Creating data set for sklearn with dataframe pandas

Question

Creating data set for sklearn with dataframe pandas

Asked 9 years ago

Viewed 401 times

2

I have the following situation

from sklearn.linear_model import LogisticRegression
import pandas as pd

x = pd.DataFrame({'A':[1,3,8,6,1],'B':[2,6,9,3,2]})
y = pd.DataFrame({'C':[8,6,3,6,1]})

How do I make it happen?

LogisticRegression( ).fit(x, y)

I have the following answer:

ValueError: Unknown label type: array([8,6,3,6,1]) #valores do y

Which way is right??

I don’t know much about python, but logistic regression is used p/ classification. So I would guess that y in your case should not be of the numerical type...

– Daniel Falbel

2016/07/01 at 17:16
Nooosa... I thought sklearn would do the same as excel Proj.log (logest).

– Mueladavc

2016/07/01 at 17:54

1 answer

Browser other questions tagged python pandas

You are not signed in. Login or sign up in order to post.

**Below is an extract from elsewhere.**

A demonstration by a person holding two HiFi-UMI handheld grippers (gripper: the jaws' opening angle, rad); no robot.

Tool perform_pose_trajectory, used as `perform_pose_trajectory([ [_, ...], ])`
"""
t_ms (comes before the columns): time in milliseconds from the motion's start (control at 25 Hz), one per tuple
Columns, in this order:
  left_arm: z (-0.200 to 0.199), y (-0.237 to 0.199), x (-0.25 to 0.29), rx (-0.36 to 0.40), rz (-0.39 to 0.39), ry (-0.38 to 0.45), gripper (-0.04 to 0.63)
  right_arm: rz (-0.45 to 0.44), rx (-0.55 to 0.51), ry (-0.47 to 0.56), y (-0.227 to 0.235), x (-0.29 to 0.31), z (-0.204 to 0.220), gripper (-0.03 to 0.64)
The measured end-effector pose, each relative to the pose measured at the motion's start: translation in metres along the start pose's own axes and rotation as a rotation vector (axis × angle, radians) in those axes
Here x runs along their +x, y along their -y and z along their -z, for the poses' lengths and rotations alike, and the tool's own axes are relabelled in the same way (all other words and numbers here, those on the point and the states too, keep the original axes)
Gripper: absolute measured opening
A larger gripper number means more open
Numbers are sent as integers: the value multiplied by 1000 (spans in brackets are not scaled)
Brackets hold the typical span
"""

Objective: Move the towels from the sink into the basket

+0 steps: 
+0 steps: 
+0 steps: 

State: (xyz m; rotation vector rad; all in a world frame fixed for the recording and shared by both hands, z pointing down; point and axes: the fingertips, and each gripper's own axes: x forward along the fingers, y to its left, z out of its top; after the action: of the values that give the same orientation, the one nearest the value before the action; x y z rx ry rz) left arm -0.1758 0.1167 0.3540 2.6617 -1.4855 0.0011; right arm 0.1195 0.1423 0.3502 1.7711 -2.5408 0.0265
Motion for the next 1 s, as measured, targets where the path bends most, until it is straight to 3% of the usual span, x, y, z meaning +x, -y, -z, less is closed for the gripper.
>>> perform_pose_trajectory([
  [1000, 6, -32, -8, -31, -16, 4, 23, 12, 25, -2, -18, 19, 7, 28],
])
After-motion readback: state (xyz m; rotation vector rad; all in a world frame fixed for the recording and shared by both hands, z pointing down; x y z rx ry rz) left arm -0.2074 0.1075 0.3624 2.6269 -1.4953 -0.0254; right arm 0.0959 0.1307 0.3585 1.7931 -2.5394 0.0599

by Victor Capone • **414** points · Answer 1 · 2016-09-22T17:09:45+00:00

Sklearn’s Logistic regression is used for sorting and implementing that method that is able to distinguish between two different classes (eg.: sick and healthy), so that it works the call of the fit() method takes two parameters, the first are its "observations" in the form of a Matrix and the second an array with the classes corresponding to each of the observations, in your case I believe the problem is that you are passing a Dataframe as a second parameter, maybe you want to try this LogisticRegression().fit(x, y.C).

Note that this method is similar to the Excel Proj.log(logest) that approximates a curve to the form y=b*(M1 X1)*(m2 x2)...(Mn Xn). While logistic regression approaches a curve in this way.